ACTIVITY: Restate all the data exactly, so that each line is the same as before.

INFORMATION SHOWN:
________
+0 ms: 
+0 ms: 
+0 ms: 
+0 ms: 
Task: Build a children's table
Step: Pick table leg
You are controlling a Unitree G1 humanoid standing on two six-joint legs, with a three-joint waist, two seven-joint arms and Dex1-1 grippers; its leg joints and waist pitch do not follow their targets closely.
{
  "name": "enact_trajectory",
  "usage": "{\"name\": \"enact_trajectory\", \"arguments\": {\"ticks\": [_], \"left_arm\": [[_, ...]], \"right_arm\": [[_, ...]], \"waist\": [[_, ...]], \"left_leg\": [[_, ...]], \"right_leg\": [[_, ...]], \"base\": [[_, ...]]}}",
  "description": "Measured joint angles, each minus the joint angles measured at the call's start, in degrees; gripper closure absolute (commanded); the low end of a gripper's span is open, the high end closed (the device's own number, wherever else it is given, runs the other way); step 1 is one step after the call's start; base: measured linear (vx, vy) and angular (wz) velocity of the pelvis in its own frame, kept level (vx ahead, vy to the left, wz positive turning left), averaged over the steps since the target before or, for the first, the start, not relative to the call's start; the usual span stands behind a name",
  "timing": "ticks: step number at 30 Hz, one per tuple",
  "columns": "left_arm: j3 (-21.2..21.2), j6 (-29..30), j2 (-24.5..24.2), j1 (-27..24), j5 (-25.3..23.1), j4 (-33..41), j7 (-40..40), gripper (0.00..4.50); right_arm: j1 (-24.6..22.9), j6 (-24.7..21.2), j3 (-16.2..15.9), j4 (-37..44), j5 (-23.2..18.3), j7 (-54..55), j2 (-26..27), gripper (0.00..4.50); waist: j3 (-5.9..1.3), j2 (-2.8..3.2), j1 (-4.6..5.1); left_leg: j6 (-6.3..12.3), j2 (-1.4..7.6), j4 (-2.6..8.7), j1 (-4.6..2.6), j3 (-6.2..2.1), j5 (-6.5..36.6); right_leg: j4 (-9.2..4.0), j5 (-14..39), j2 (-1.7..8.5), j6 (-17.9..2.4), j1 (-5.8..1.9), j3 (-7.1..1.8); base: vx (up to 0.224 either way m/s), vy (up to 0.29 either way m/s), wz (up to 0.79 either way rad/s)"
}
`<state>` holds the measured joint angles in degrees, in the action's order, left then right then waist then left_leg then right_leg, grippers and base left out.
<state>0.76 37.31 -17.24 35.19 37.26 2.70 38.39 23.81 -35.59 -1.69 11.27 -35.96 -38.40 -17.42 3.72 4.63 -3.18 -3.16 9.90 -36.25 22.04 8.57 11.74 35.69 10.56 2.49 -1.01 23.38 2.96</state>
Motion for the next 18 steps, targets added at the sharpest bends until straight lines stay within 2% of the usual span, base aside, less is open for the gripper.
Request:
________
SOLUTION TO THIS EXERCISE:
+0 ms: 
+0 ms: 
+0 ms: 
+0 ms: 
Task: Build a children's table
Step: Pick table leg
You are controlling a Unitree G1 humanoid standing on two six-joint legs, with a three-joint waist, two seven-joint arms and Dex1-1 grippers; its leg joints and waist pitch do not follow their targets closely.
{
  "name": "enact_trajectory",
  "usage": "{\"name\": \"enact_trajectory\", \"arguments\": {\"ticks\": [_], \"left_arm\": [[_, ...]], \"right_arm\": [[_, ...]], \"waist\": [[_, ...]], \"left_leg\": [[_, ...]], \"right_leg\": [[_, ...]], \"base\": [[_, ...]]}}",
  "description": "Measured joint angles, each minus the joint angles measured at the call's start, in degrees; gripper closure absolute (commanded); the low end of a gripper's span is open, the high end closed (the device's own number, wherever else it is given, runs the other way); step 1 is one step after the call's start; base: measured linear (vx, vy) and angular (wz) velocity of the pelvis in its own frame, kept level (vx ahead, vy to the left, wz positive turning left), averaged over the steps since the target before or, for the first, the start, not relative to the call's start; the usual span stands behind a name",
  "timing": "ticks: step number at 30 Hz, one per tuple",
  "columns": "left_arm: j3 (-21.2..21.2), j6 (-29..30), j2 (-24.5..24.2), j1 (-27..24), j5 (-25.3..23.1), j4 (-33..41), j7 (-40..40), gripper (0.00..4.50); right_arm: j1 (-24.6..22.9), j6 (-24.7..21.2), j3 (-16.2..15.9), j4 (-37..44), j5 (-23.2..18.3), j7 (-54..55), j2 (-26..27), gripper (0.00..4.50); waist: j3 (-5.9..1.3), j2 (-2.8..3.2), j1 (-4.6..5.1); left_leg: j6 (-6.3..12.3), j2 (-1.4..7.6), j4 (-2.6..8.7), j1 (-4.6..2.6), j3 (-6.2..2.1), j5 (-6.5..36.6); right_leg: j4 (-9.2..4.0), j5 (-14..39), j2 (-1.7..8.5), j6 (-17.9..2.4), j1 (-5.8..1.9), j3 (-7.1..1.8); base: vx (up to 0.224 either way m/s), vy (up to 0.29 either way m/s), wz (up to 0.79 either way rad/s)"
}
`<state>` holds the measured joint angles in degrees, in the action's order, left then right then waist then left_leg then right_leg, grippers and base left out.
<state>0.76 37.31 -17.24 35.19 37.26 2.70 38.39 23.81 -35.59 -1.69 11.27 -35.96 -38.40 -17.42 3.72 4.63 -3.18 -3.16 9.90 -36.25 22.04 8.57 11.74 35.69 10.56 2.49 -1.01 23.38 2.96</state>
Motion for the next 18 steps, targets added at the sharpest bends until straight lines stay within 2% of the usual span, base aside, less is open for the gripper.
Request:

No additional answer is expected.